** Directions for this task **
Sift through the material below and return the lines with "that".
Start of Block
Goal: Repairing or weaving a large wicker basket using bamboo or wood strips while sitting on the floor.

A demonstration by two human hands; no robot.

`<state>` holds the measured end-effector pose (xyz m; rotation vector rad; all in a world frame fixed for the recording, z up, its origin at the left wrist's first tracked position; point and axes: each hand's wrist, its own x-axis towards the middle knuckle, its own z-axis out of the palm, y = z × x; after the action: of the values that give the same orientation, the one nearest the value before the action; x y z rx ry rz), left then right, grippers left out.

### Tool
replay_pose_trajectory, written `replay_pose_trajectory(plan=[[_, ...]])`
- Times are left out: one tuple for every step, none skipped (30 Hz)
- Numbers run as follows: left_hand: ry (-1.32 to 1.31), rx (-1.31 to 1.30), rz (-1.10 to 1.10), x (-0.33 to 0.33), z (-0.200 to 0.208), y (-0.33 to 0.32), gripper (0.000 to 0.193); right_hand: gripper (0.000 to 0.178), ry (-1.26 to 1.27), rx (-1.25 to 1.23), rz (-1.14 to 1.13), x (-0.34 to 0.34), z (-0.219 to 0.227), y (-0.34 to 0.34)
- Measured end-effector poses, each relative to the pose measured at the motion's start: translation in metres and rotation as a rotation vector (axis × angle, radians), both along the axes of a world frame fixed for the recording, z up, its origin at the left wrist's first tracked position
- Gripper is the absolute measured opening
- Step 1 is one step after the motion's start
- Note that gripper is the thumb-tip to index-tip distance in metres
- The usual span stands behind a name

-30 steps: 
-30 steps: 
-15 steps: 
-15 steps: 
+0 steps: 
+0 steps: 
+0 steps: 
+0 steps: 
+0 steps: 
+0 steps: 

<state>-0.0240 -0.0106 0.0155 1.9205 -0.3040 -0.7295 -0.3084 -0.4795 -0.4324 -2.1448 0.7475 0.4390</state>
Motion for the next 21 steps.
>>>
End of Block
** Exercise output **
`<state>` holds the measured end-effector pose (xyz m; rotation vector rad; all in a world frame fixed for the recording, z up, its origin at the left wrist's first tracked position; point and axes: each hand's wrist, its own x-axis towards the middle knuckle, its own z-axis out of the palm, y = z × x; after the action: of the values that give the same orientation, the one nearest the value before the action; x y z rx ry rz), left then right, grippers left out.
- Note that gripper is the thumb-tip to index-tip distance in metres

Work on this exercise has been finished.